ここまでの内容を踏まえて頂いた上で、この話は以下のように続きます。
あなたは今まで何百枚という仕事をその画家に依頼してきたのですが、その元となる写真は画家に預けているわけではなく、全てあなたの家に保管しています。
あなたの家には無数の部屋があり、部屋の増設も取り壊しも移動も、あなたは思いのままに行うことができます。
さらに部屋の中には大きなキャビネットがあって、そのキャビネットも、あなたは増設も取り壊しも移動も思いのままに行えます。
そしてそのキャビネットの中に、あなたは自分の分かりやすいように分類して、画家に依頼する際の元となるデータをしまっています。
ところで、実はこの画家が正確に仕事を行うためには1つの条件があります。
画家のノートには、それぞれの画像に対する注文履歴とその画像の縮小版は貼られているのですが、実際にきちんと作品を仕上げるためには
縮小版ではダメで、やはりその元となる本来の画像データを見ながら作業することが不可欠
です。
そして画家のノートには、作業履歴と縮小版以外に、もう一つ大事なことが書かれています。
それは、それぞれの仕事の元となったデータが、あなたの家の、どの部屋の、どのキャビネットにしまわれているか、という元データの所在場所情報で、画家はノートに書かれたその情報を見ることで、あなたの家にしまわれている元データを探し出して遠くからでも見ることができて、その元データが見えるからこそ自分のキャンバスに正確な模写を描き出すことが出来るのです。
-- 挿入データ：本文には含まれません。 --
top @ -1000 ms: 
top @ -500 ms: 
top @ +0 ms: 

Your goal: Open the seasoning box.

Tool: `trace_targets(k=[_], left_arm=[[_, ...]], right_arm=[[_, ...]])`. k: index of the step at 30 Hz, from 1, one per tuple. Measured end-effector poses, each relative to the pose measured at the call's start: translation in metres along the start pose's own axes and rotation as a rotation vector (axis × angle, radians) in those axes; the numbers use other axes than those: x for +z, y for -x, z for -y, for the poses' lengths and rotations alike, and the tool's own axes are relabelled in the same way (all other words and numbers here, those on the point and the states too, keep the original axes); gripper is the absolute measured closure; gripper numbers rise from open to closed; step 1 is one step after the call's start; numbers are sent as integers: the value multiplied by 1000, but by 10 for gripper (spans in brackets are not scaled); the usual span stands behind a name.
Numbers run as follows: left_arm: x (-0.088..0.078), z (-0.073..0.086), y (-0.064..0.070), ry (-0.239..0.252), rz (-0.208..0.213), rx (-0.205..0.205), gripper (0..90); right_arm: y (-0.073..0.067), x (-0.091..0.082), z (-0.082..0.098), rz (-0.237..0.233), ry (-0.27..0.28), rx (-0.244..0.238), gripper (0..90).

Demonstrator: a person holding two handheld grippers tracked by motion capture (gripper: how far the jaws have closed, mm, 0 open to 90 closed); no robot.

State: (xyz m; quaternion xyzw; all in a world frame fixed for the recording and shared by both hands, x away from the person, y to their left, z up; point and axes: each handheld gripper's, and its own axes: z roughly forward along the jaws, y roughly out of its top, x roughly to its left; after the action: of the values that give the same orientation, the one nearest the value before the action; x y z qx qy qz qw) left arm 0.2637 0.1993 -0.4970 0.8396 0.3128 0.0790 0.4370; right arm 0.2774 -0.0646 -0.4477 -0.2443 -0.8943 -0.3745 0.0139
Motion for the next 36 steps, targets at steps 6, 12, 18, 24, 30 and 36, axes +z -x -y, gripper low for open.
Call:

ある日、あなたは、自分の家の部屋やキャビネットを整理することにしました。
ある部屋を取り壊して新しい部屋を作ったり、あるいは部屋の名前を変更したりしました。
またキャビネットを別の部屋に移動したりキャビネット番号を変えたり、さらにキャビネット内の画像ファイルを移動したりと、いろいろ考えて頑張った甲斐があって、少々乱雑になりかけていたあなたの家は、見違えるほどスッキリとまとまりました。
でも、あなたはその整頓作業を行うことを、画家には伝えていませんでした。
数日後、あなたは再び、以前に注文したことのある絵をもう少し追加修正したくなって、画家を訪れました。
画家のノートには、編集履歴と縮小画像が記録されていますので、そのノートを見ながら注文したい画像を選ぶことは出来ます。
ところが、そのノートに記録されている元画像の所在場所に、あるべきはずのデータが見当たりません。
先日あなたが行った整頓作業の際に、部屋の名前やキャビネットの番号などが変更され、元画像の置き場が画家のノートに記録された内容と異なってしまっていたからです。
だから、元の画像ファイルが、フォルダの移動や削除などで、場所が変わったり無くなってしまっていると、Lightroom に記録されたデータ情報と不整合が出て、作業が行えなくなってしまいます。
この画家のノートのことを、Lightroom では 『カタログ』 と呼びます。
上の画像では、カタログに記録されていたサムネイル (※) と補正履歴は (薄く) 表示されるのですが、中央部分には 『フォルダーが見つかりませんでした』 と表示されて、編集作業は行えなくなっています。
つまり、Lightroom をメインとして活用されるつもりでしたら、HDD 内の写真用フォルダの構成やファイルの保存場所、できればバックアップをどのような形で行うか、といった辺りも含めて、
前もって十分に検討・設計
されておいた方が良いと思います。
※厳密には、サムネイル画像はカタログファイルそのものに保存されるのではなく、カタログファイルと同じフォルダに自動作成されるプレビュー用フォルダに保存されます。